◆ WORK INSTRUCTION:
For the entries below, the result should be an exact transcription of the lines from the one with "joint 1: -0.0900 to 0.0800" up to and including the one with "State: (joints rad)", and only those.
--- DATA FOR THE TASK ---
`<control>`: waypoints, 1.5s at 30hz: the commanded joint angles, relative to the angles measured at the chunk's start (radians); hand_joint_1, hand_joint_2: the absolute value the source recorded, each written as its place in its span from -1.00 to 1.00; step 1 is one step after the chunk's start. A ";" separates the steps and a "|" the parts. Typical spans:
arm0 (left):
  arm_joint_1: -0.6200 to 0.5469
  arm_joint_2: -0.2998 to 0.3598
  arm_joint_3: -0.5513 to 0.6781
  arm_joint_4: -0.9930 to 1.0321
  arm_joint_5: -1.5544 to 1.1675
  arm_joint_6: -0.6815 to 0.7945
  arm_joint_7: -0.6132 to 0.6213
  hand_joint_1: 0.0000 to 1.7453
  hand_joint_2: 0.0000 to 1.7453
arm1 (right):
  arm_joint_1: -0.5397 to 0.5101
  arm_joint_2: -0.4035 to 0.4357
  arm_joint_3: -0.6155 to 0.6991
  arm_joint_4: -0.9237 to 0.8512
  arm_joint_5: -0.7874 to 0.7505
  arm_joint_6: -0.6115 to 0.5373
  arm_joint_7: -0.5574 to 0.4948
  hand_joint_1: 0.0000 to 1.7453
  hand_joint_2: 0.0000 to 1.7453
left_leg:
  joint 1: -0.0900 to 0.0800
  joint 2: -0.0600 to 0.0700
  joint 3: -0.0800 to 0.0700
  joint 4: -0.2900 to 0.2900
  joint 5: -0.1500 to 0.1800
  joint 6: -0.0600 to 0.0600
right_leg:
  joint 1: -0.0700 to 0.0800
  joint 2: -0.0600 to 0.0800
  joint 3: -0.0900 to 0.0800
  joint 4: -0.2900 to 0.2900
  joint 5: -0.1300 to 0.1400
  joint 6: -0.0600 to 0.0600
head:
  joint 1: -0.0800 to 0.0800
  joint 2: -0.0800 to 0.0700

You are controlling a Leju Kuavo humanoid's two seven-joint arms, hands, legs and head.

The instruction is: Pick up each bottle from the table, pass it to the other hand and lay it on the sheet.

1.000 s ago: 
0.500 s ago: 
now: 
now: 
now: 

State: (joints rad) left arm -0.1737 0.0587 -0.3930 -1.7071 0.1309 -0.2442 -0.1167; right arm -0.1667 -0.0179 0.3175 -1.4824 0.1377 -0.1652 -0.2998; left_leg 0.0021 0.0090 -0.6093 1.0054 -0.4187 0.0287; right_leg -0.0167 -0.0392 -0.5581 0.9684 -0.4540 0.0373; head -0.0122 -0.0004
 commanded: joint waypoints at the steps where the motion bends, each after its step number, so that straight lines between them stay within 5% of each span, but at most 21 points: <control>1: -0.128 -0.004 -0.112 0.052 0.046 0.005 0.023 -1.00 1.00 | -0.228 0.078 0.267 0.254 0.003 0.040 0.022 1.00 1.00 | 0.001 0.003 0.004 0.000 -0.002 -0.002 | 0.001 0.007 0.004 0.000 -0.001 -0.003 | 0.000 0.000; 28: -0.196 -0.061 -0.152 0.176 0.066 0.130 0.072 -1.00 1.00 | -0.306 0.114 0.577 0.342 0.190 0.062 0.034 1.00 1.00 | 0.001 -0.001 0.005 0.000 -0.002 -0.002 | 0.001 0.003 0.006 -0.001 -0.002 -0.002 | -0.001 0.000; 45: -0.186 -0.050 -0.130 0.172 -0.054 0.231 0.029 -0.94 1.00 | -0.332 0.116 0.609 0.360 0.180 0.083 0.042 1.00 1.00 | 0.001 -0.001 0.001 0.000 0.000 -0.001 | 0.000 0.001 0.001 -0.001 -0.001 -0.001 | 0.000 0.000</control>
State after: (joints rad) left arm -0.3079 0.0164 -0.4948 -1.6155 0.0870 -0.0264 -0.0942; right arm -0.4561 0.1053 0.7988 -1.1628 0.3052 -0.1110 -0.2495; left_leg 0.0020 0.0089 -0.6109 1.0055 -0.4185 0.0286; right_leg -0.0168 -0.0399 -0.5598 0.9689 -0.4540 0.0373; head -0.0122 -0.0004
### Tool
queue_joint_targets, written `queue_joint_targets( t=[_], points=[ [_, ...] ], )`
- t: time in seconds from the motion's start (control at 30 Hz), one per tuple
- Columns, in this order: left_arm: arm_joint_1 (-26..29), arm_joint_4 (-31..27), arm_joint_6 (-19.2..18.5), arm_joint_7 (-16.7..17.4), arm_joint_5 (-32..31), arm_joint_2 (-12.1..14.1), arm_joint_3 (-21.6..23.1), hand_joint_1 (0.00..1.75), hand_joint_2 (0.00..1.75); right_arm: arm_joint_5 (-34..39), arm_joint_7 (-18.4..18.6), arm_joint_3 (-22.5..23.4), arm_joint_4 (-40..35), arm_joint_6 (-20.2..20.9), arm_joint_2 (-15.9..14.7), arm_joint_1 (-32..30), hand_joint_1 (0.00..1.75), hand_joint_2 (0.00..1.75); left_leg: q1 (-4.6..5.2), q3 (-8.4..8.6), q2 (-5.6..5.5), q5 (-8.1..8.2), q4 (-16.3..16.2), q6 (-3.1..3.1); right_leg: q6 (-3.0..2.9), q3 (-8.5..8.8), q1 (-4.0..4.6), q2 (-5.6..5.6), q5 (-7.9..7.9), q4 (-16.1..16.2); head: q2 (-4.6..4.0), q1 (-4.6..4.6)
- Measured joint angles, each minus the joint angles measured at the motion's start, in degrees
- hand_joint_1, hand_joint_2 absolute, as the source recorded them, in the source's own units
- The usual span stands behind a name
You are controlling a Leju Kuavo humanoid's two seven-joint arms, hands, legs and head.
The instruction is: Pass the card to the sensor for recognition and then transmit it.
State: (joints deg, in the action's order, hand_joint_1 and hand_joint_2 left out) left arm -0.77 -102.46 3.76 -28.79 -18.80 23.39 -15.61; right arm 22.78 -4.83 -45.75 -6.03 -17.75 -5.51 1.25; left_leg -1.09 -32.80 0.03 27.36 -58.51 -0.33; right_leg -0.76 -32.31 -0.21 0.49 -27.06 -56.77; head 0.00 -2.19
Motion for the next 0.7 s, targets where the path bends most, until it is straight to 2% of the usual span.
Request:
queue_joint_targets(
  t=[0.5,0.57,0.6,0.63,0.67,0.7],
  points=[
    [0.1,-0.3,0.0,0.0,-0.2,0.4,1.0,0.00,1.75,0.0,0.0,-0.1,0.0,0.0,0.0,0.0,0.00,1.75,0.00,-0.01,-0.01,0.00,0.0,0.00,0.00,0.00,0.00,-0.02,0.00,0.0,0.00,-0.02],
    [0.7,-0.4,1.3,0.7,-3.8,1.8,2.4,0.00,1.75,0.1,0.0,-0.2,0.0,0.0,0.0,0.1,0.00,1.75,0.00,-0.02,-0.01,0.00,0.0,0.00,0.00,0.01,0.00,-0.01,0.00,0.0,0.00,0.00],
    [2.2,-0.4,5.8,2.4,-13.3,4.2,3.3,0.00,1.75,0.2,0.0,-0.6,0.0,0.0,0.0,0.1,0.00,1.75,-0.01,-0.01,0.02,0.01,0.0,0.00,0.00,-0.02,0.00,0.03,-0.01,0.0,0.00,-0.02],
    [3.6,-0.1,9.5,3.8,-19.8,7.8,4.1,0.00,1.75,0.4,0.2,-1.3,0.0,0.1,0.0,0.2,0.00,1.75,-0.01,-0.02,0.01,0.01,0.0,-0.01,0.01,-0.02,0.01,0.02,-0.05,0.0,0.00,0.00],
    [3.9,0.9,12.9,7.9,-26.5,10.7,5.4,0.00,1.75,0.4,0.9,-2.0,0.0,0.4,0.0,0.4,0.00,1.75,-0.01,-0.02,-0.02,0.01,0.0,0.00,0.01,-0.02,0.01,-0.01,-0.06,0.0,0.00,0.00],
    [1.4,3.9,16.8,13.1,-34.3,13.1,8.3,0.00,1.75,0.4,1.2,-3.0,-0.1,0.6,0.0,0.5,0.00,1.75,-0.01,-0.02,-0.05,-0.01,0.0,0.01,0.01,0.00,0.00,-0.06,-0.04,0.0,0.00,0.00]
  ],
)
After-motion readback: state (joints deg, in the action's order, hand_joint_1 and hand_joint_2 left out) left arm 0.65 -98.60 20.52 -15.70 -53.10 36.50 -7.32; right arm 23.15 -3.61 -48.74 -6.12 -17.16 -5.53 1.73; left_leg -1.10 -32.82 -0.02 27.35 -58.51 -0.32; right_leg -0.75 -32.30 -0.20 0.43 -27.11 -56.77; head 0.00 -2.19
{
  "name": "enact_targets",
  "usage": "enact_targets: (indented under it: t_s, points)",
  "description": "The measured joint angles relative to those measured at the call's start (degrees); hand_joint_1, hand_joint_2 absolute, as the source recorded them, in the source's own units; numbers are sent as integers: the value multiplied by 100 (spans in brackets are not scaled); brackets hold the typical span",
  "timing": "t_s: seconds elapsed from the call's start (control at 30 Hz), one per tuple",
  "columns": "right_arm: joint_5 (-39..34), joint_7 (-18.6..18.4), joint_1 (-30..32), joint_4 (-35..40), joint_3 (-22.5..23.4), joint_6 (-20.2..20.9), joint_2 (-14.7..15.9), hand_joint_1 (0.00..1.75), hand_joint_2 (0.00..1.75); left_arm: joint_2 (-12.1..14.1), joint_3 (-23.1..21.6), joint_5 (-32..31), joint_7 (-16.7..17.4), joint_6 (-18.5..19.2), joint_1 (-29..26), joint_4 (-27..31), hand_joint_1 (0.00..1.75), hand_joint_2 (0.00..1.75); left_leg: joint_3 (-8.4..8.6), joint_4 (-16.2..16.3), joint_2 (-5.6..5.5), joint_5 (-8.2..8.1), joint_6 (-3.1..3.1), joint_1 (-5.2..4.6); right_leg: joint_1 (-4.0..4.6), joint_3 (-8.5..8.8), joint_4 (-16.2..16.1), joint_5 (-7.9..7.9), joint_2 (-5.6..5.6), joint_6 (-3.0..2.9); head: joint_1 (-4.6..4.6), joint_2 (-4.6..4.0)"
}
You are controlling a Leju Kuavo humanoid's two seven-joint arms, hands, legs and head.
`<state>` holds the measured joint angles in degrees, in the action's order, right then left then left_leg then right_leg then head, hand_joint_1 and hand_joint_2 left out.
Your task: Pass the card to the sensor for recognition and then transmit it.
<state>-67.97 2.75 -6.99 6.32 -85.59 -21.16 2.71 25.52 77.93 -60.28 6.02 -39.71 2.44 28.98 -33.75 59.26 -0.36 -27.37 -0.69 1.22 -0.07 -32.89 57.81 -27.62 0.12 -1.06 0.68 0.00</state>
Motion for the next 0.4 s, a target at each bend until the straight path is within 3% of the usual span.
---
◆ RESPONSE BOX:
  joint 1: -0.0900 to 0.0800
  joint 2: -0.0600 to 0.0700
  joint 3: -0.0800 to 0.0700
  joint 4: -0.2900 to 0.2900
  joint 5: -0.1500 to 0.1800
  joint 6: -0.0600 to 0.0600
right_leg:
  joint 1: -0.0700 to 0.0800
  joint 2: -0.0600 to 0.0800
  joint 3: -0.0900 to 0.0800
  joint 4: -0.2900 to 0.2900
  joint 5: -0.1300 to 0.1400
  joint 6: -0.0600 to 0.0600
head:
  joint 1: -0.0800 to 0.0800
  joint 2: -0.0800 to 0.0700

You are controlling a Leju Kuavo humanoid's two seven-joint arms, hands, legs and head.

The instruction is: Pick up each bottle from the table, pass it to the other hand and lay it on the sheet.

1.000 s ago: 
0.500 s ago: 
now: 
now: 
now: 

State: (joints rad) left arm -0.1737 0.0587 -0.3930 -1.7071 0.1309 -0.2442 -0.1167; right arm -0.1667 -0.0179 0.3175 -1.4824 0.1377 -0.1652 -0.2998; left_leg 0.0021 0.0090 -0.6093 1.0054 -0.4187 0.0287; right_leg -0.0167 -0.0392 -0.5581 0.9684 -0.4540 0.0373; head -0.0122 -0.0004

The exercise asks for nothing further.